Вслед за этим эмиссары тотчас же рассеялись по всей стране. Успех их превзошел все ожидания. В несколько недель было собрано несколько сот подписей. Присоединялись даже аббаты и каноники[186]. Особенно многочисленен был приток дворян, служивших в милиции, так что благодаря этому преобладанию военного элемента «дворянское общество» было похоже почти на пронунциаменто бургундской армии.

Оставалось только найти вождя, и это было очень нелегко. В самом деле, ни один из инициаторов «компромисса» не был достаточно богат и не пользовался достаточным авторитетом, чтобы играть в Нидерландах роль Колиньи. Между тем дело шло именно о такой роли, ибо, несмотря на свою внешнюю умеренность, кальвинисты явно готовились к восстанию. Им сразу же пришла в голову мысль о принце Оранском, и все было пущено в ход, чтобы добиться его согласия. Но игра была слишком рискованная, и он колебался. «Он еще не пришел к убеждению, — писал 27 февраля Гам, — что надо прибегнуть к оружию, а без этого нельзя осуществить наш план»[187]. Принц Оранский пожалуй решился бы на это, если бы ему удалось привлечь на сторону союза представителей высшей знати. Он попытался это сделать, но безуспешно. Как ни возмущен был граф Эгмонт королем, однако он совершенно не желал выступить в роли мятежника, а без участия столь популярного человека шансы восстания на успех были невелики. Поэтому необходимо было, по крайней мере в данный момент, ограничиться более скромными и менее опасными планами. Принц Оранский посоветовал торжественно обратиться к правительнице с петицией против «плакатов», и за неимением лучшего это предложение было принято. Можно было рассчитывать на моральную поддержку большинства представителей высшей знати. Некоторые из них, например сир Вредероде, граф Куленбург, Людовик Нассауский, граф Гогстратен, открыто признавали себя покровителями членов союза. Только граф Мансфельд не одобрял «соглашения».

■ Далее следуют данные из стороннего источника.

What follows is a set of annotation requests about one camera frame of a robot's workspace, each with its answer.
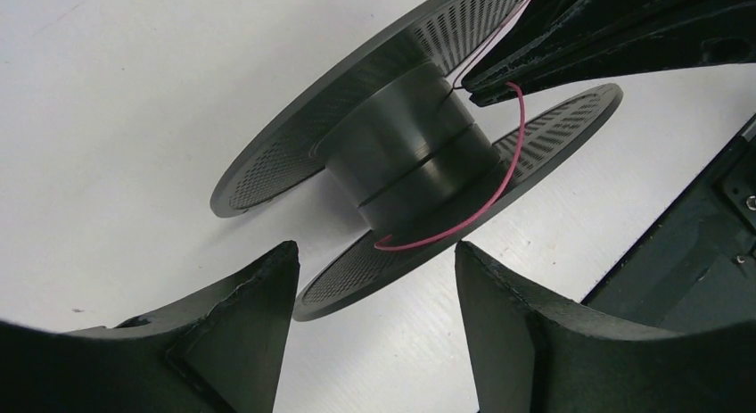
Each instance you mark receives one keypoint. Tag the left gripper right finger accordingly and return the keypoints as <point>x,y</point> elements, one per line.
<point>534,350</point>

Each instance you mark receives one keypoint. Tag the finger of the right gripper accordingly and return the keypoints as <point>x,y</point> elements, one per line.
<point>700,36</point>
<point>558,22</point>

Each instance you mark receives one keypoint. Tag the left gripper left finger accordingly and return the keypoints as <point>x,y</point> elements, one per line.
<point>220,349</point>

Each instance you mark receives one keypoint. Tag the black cable spool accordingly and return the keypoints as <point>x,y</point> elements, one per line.
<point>386,124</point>

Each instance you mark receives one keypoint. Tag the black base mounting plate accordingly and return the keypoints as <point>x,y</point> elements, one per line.
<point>694,269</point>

Таково же было отношение к нему со стороны Маргариты Пармской. Но что она могла поделать? Она не могла прибегнуть к силе, так как именно вооруженная сила, т. е. офицеры милиции, поддерживала движение. Кроме того 27 марта представители совместного заседания членов государственного совета, тайного совета и рыцарей ордена Золотого руна, вместо того чтобы обсудить поведение петиционеров, обратились к ней с просьбой добиться для них от короля «всеобщей амнистии», прося ее подобно им об отмене инквизиции и смягчении «плакатов» против еретиков. Ввиду подобных настроений в стране Маргарите оставалось только смириться. Было ясно, что вся страна сочувствовала дворянам, заключившим «компромисс», и что отказ принять их пожалуй вызвал бы всеобщее восстание. 5 апреля они передали свою петицию. Делегацию, передавшую ее правительнице, до самых дверей дворца сопровождала кавалькада из 200–300 всадников, прибывших несколько дней назад из валлонских и фламандских провинций.

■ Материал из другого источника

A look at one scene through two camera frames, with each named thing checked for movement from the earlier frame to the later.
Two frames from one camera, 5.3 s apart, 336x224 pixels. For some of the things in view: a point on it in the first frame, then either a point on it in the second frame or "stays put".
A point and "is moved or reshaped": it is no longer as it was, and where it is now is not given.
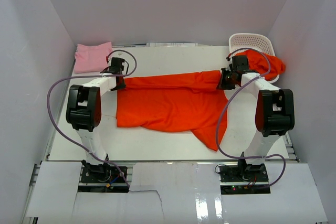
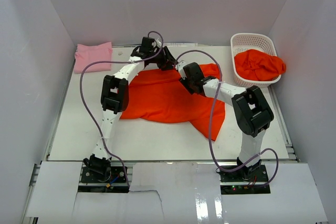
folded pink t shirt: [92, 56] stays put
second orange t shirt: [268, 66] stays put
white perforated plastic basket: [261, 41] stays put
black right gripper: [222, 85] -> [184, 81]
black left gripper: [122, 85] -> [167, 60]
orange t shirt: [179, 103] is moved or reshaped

Ответ Маргариты был продиктован этой демонстрацией силы. Она обещала послать к королю делегацию для изложения ему требований петиционеров и «смягчить» пока указы против еретиков. И хотя она была смущена появлением демонстрантов, у нее все же хватило твердости отказаться одобрить их поведение, как они того добивались.

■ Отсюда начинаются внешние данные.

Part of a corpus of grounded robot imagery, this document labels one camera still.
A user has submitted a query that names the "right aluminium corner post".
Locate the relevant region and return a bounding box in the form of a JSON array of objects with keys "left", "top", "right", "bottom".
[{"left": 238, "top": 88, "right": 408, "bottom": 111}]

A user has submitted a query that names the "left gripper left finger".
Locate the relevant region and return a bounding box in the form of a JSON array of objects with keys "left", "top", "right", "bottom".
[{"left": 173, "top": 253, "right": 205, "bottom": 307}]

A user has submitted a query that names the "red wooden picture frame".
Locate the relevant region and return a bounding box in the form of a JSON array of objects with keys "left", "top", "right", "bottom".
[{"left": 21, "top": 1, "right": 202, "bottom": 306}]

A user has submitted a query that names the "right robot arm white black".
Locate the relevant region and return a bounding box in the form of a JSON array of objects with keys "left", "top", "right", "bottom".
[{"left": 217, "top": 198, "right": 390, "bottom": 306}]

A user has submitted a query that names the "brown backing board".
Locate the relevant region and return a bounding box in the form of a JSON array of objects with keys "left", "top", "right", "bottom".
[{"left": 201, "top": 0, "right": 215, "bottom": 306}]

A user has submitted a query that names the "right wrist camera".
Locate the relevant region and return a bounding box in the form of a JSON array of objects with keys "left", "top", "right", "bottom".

Вечером подписавшие «компромисс» устроили банкет во дворце Кулембурга. Большинство их остригли себе «по-турецки» бороды и надели на себя такие же нищенские котомки с мисками, какие носили бродившие по стране нищие и оборванцы (gueux). Что означали эти странные эмблемы, которые должны были — как в свое время форма недовольных Гранвеллой вельмож — служить отличительным признаком членов союза? Явилось ли толчком к принятию этого символа бранное слово, произнесенное в это утро графом Берлемоном? Не более ли вероятно, что, переодеваясь нищими, дворяне намекали на то, что королевская политика вскоре приведет страну к гибели? Никто не может дать точного ответа на этот вопрос. Во всяком случае именно в этот вечер впервые раздался клич: «Да здравствует гёз!», в течение стольких лет йотом повторявшийся в нидерландских провинциях[188].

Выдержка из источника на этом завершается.